Do you know where your variables are? PerlMonks

by samtregar (Abbot)
 on May 17, 2005 at 18:18 UTC Need Help??
samtregar has asked for the wisdom of the Perl Monks concerning the following question:

Ahoy Monks. I need an algorithm, I just don't know which one. Here's my problem:

• I have a cyclic directed graph.
• Evaluating the linking of nodes is expensive.
• The graph may be very large.
• Most nodes do not participate in cycles.
• There are many types of nodes, each with their own linking constraints.
• My job is to load the graph from disk into a relational database where links work via sequentially allocated IDs.

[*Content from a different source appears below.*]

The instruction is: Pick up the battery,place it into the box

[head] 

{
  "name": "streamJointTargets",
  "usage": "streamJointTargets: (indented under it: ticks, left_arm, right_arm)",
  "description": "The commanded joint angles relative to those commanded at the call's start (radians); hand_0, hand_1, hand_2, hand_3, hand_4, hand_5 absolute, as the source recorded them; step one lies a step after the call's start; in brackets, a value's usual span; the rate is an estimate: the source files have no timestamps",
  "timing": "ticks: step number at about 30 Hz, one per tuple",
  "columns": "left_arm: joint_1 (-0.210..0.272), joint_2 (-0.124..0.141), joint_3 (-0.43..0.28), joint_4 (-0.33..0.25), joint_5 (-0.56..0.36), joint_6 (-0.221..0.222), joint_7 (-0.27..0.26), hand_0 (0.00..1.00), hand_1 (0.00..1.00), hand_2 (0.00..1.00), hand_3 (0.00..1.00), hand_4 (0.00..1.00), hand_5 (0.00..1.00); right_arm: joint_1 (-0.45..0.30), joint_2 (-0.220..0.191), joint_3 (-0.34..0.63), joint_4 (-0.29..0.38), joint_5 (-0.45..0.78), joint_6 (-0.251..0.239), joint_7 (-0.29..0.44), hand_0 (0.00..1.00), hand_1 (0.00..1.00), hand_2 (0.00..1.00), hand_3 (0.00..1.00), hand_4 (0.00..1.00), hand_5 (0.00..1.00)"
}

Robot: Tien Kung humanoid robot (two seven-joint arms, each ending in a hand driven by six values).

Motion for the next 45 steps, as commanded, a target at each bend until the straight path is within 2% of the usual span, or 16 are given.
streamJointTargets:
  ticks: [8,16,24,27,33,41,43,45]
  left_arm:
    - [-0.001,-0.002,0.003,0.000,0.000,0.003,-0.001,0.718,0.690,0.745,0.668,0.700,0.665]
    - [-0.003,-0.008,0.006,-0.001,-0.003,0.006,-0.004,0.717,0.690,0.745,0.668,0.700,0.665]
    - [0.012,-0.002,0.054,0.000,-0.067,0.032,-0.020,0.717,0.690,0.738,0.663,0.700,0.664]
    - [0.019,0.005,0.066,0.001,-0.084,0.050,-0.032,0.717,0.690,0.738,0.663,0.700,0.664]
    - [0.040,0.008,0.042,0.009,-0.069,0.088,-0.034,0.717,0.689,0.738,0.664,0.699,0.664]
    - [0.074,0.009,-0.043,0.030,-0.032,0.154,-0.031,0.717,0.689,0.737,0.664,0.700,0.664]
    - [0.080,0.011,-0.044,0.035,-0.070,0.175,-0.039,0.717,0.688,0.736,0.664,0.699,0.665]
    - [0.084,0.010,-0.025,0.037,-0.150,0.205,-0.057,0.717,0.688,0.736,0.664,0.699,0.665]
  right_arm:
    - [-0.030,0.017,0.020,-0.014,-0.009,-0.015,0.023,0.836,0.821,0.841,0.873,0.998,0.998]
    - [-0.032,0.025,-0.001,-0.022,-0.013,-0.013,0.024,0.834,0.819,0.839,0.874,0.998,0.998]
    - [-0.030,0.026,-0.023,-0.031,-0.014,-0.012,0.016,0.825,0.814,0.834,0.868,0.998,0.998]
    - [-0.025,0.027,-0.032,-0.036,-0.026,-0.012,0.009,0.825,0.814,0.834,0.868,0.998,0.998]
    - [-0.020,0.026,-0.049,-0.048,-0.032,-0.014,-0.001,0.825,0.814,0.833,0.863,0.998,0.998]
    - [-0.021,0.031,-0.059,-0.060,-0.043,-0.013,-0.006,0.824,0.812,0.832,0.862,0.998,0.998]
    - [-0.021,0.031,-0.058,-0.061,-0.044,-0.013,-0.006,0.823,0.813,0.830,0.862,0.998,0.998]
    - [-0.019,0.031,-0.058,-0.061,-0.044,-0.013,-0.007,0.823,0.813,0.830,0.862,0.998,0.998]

My problem is that cycles give my code indigestion, because I'm trying to evaluate the graph by looking through nodes in order (which is more-or-less random). When I find a case that's causing a cycle (i.e. an A node is linking through a B node back to A via the C link type) I go into the code for type A and apply a local fix. This usually means I create the ID for A early so that B can find it at the right point.

Obviously my solution isn't a good one. It takes time every time a new circular link condition pops up. It's also a ticking bomb since I have no confidence that I've really found them all.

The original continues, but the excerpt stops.